WHAT IS BEING ASKED: Please copy out the listing below in full and exactly.

========================================================================

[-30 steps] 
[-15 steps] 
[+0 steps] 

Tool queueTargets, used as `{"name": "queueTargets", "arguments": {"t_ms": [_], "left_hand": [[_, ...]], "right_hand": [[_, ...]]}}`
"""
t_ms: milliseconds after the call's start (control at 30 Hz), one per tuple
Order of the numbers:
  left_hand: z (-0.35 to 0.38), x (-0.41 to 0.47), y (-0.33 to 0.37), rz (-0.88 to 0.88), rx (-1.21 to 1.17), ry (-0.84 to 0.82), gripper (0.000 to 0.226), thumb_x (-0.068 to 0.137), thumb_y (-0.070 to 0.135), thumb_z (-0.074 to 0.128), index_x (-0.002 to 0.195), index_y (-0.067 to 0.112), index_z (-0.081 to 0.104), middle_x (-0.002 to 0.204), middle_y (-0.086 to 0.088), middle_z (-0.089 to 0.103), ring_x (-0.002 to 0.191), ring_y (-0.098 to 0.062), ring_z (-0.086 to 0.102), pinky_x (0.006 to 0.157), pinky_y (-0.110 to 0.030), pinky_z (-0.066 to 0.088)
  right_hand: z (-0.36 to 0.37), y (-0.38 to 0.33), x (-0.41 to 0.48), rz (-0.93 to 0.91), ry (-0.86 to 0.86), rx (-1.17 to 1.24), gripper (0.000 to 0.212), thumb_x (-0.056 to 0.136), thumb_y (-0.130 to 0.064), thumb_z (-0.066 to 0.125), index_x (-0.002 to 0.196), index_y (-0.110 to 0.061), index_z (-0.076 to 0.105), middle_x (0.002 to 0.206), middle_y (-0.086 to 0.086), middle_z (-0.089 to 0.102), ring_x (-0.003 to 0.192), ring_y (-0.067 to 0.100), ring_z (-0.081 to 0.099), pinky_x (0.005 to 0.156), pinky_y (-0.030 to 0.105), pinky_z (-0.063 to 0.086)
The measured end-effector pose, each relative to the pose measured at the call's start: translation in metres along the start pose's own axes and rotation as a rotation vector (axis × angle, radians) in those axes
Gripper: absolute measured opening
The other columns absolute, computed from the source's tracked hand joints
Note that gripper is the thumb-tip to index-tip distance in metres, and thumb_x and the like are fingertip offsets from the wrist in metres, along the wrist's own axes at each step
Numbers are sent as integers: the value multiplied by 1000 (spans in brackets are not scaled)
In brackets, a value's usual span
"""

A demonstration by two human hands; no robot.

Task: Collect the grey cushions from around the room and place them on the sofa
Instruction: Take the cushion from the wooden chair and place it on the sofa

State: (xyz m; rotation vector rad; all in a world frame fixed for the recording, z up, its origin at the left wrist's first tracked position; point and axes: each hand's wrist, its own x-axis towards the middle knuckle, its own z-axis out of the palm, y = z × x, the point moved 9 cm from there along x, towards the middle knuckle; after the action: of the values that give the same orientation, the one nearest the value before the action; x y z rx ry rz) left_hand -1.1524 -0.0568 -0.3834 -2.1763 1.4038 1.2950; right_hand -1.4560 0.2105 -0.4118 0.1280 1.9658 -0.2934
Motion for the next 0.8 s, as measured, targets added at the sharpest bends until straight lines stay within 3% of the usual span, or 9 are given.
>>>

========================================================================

ANSWER FOR THIS EXERCISE:
[-30 steps] 
[-15 steps] 
[+0 steps] 

Tool queueTargets, used as `{"name": "queueTargets", "arguments": {"t_ms": [_], "left_hand": [[_, ...]], "right_hand": [[_, ...]]}}`
"""
t_ms: milliseconds after the call's start (control at 30 Hz), one per tuple
Order of the numbers:
  left_hand: z (-0.35 to 0.38), x (-0.41 to 0.47), y (-0.33 to 0.37), rz (-0.88 to 0.88), rx (-1.21 to 1.17), ry (-0.84 to 0.82), gripper (0.000 to 0.226), thumb_x (-0.068 to 0.137), thumb_y (-0.070 to 0.135), thumb_z (-0.074 to 0.128), index_x (-0.002 to 0.195), index_y (-0.067 to 0.112), index_z (-0.081 to 0.104), middle_x (-0.002 to 0.204), middle_y (-0.086 to 0.088), middle_z (-0.089 to 0.103), ring_x (-0.002 to 0.191), ring_y (-0.098 to 0.062), ring_z (-0.086 to 0.102), pinky_x (0.006 to 0.157), pinky_y (-0.110 to 0.030), pinky_z (-0.066 to 0.088)
  right_hand: z (-0.36 to 0.37), y (-0.38 to 0.33), x (-0.41 to 0.48), rz (-0.93 to 0.91), ry (-0.86 to 0.86), rx (-1.17 to 1.24), gripper (0.000 to 0.212), thumb_x (-0.056 to 0.136), thumb_y (-0.130 to 0.064), thumb_z (-0.066 to 0.125), index_x (-0.002 to 0.196), index_y (-0.110 to 0.061), index_z (-0.076 to 0.105), middle_x (0.002 to 0.206), middle_y (-0.086 to 0.086), middle_z (-0.089 to 0.102), ring_x (-0.003 to 0.192), ring_y (-0.067 to 0.100), ring_z (-0.081 to 0.099), pinky_x (0.005 to 0.156), pinky_y (-0.030 to 0.105), pinky_z (-0.063 to 0.086)
The measured end-effector pose, each relative to the pose measured at the call's start: translation in metres along the start pose's own axes and rotation as a rotation vector (axis × angle, radians) in those axes
Gripper: absolute measured opening
The other columns absolute, computed from the source's tracked hand joints
Note that gripper is the thumb-tip to index-tip distance in metres, and thumb_x and the like are fingertip offsets from the wrist in metres, along the wrist's own axes at each step
Numbers are sent as integers: the value multiplied by 1000 (spans in brackets are not scaled)
In brackets, a value's usual span
"""

A demonstration by two human hands; no robot.

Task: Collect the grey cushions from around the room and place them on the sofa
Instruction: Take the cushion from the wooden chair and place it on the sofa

State: (xyz m; rotation vector rad; all in a world frame fixed for the recording, z up, its origin at the left wrist's first tracked position; point and axes: each hand's wrist, its own x-axis towards the middle knuckle, its own z-axis out of the palm, y = z × x, the point moved 9 cm from there along x, towards the middle knuckle; after the action: of the values that give the same orientation, the one nearest the value before the action; x y z rx ry rz) left_hand -1.1524 -0.0568 -0.3834 -2.1763 1.4038 1.2950; right_hand -1.4560 0.2105 -0.4118 0.1280 1.9658 -0.2934
Motion for the next 0.8 s, as measured, targets added at the sharpest bends until straight lines stay within 3% of the usual span, or 9 are given.
>>>

This output is now finished.